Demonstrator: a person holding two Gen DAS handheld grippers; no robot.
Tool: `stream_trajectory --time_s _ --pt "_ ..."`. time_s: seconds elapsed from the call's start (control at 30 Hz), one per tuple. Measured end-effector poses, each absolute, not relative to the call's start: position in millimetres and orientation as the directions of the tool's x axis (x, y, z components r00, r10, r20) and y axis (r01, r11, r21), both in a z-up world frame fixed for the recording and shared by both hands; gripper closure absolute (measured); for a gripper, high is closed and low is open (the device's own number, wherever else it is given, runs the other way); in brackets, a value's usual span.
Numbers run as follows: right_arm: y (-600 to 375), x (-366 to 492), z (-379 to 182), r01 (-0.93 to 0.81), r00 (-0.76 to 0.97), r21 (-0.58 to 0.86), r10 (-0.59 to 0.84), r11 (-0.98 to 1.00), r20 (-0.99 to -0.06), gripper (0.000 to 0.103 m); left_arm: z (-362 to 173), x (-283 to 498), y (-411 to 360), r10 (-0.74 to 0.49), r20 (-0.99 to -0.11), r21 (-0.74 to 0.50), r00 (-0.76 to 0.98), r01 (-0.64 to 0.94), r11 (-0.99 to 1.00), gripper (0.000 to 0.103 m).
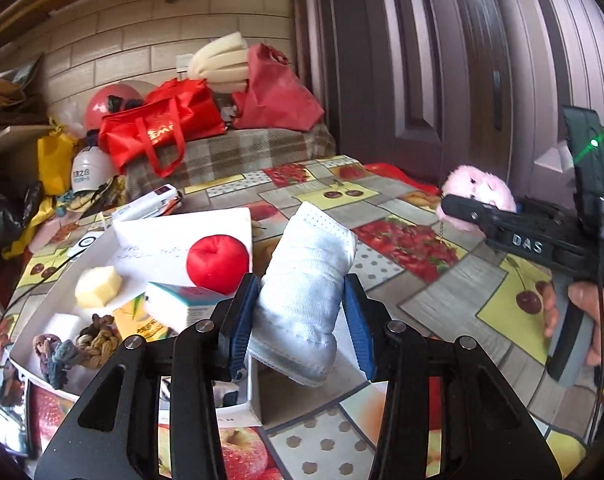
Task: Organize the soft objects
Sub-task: 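Grasp the white rolled cloth with the left tool while the right tool grasps the pink fluffy plush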
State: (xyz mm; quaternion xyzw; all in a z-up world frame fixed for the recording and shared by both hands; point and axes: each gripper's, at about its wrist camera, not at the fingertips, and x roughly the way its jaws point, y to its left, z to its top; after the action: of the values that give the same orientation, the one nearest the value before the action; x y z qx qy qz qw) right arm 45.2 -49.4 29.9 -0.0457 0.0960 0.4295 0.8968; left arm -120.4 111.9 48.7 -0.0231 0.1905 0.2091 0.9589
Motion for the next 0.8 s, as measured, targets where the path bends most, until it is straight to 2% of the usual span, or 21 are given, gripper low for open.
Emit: stream_trajectory --time_s 0.33,0.8 --pt "-29.3 25.2 27.1 -0.825 0.544 0.027 0.807 0.564 -0.23 0.048 51.2 -128.5 118.0 0.402 -0.353 -0.001 0.845 -0.43 0.903 0.06" --pt "9.8 -22.0 21.1 -0.89 0.452 -0.053 0.859 0.454 -0.241 0.048 50.7 -137.1 139.7 0.462 -0.354 -0.009 0.813 -0.497 0.868 0.06"
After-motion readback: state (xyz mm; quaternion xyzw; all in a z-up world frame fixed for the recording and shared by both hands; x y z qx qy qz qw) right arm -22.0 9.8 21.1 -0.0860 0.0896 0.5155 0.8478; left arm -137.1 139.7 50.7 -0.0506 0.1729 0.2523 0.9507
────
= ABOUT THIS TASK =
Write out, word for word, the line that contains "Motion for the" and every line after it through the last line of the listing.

= ANSWER BOX =
Motion for the next 0.8 s, as measured, targets where the path bends most, until it is straight to 2% of the usual span, or 21 are given, gripper low for open.
Emit: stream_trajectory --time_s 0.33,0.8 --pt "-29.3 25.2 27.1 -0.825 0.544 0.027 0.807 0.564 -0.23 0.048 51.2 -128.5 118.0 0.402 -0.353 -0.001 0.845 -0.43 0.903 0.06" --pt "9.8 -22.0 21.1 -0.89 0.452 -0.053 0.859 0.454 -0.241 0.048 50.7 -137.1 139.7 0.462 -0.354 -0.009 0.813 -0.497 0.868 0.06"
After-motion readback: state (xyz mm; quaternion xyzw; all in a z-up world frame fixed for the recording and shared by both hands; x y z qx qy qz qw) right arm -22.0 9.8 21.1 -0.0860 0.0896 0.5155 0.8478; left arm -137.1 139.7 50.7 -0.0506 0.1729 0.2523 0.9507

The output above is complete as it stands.